TASK REQUIREMENTS: For each line below that holds "aluminium", return the line as it stands.
═════ SOURCE MATERIAL
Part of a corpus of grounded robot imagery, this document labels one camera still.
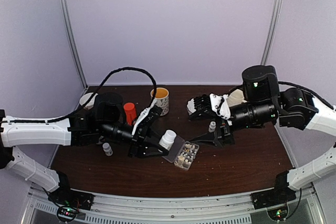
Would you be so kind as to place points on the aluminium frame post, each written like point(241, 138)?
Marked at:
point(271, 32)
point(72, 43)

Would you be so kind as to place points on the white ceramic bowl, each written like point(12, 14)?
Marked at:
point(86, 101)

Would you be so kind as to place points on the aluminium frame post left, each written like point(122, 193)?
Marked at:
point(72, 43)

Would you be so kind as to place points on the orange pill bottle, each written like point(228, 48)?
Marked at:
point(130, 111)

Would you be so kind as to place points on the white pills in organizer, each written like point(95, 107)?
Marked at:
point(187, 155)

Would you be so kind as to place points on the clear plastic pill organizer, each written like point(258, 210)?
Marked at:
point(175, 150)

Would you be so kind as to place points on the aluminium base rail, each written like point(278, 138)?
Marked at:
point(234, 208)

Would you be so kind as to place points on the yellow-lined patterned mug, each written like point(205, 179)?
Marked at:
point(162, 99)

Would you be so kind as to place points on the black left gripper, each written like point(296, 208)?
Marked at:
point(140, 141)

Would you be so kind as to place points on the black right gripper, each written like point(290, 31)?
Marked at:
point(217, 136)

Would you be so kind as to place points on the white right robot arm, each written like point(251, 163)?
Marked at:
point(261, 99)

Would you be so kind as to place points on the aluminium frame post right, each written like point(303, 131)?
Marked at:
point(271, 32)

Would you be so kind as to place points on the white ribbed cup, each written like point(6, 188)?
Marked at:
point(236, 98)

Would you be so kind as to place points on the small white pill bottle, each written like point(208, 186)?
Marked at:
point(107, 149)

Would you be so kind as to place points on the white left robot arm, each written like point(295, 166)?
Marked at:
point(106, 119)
══════════
═════ SOURCE MATERIAL
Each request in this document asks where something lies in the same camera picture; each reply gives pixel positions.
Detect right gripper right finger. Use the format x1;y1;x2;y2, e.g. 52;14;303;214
══════════
═════ SOURCE MATERIAL
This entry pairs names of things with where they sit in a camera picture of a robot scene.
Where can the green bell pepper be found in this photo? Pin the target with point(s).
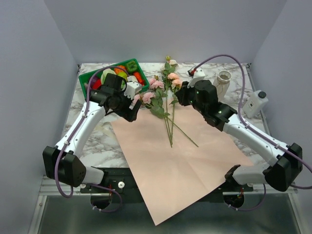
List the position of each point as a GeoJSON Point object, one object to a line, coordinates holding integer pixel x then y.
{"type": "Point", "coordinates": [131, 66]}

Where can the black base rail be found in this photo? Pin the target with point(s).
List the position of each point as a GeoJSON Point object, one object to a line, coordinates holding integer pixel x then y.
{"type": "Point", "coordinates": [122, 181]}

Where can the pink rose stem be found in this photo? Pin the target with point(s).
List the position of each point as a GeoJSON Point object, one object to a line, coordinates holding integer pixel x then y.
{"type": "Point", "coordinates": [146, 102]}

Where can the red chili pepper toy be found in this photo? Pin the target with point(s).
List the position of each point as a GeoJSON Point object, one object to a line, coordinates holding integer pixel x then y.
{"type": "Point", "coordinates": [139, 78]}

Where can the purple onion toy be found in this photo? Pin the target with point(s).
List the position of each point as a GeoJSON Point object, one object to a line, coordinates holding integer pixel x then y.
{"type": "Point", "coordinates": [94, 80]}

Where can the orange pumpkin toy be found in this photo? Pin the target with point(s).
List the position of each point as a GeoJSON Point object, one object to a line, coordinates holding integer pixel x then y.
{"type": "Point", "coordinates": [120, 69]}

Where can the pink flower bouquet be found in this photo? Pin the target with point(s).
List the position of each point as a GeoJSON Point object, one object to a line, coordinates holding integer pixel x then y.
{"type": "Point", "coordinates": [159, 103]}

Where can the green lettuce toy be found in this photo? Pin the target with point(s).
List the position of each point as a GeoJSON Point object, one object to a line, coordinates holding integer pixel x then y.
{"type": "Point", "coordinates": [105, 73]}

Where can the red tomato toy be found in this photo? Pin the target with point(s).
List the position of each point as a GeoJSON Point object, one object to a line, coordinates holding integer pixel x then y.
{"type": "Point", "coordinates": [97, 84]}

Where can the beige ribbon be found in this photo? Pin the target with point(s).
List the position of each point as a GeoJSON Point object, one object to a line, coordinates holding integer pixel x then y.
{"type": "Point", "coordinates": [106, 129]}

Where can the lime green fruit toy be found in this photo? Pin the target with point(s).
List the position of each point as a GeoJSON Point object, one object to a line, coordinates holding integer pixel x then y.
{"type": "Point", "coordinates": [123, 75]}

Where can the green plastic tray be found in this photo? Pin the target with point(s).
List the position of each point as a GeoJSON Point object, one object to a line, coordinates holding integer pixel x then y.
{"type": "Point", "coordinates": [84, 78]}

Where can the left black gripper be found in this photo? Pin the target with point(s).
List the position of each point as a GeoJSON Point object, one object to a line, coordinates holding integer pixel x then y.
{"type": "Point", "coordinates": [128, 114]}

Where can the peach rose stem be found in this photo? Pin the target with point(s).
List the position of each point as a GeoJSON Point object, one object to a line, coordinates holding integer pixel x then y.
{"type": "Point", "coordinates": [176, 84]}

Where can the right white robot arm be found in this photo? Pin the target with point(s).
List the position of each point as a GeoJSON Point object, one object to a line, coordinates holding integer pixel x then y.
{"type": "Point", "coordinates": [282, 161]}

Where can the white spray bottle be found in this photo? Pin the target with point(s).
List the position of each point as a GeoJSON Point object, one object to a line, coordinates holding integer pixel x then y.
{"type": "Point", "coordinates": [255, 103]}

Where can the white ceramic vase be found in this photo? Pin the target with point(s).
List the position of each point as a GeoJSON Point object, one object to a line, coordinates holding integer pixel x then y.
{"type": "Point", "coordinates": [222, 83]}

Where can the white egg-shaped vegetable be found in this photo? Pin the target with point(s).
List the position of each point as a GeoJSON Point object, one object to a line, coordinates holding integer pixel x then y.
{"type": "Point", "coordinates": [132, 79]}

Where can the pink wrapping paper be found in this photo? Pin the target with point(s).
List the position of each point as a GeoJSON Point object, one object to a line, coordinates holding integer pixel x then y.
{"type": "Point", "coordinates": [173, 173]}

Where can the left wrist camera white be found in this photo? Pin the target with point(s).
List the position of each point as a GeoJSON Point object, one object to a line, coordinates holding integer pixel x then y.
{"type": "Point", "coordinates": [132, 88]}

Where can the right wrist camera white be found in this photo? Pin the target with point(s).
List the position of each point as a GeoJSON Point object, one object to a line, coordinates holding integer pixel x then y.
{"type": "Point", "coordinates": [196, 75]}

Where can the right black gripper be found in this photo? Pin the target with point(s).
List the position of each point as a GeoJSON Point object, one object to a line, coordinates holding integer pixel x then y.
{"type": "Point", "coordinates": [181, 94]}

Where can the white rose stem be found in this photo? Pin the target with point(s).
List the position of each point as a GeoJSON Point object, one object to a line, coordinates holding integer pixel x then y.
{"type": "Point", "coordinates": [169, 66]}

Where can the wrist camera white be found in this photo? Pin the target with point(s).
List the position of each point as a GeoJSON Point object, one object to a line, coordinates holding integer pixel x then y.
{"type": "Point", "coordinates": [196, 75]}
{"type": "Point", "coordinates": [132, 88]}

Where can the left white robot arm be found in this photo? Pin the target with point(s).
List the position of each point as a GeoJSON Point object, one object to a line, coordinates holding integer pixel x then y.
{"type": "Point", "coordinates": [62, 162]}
══════════
TASK SOLUTION:
Would you be so kind as to place points on the aluminium frame post, each written like point(241, 138)?
Would you be so kind as to place points on the aluminium frame post left, each written like point(122, 193)?
Would you be so kind as to place points on the aluminium base rail, each written like point(278, 138)?
Would you be so kind as to place points on the aluminium frame post right, each written like point(303, 131)?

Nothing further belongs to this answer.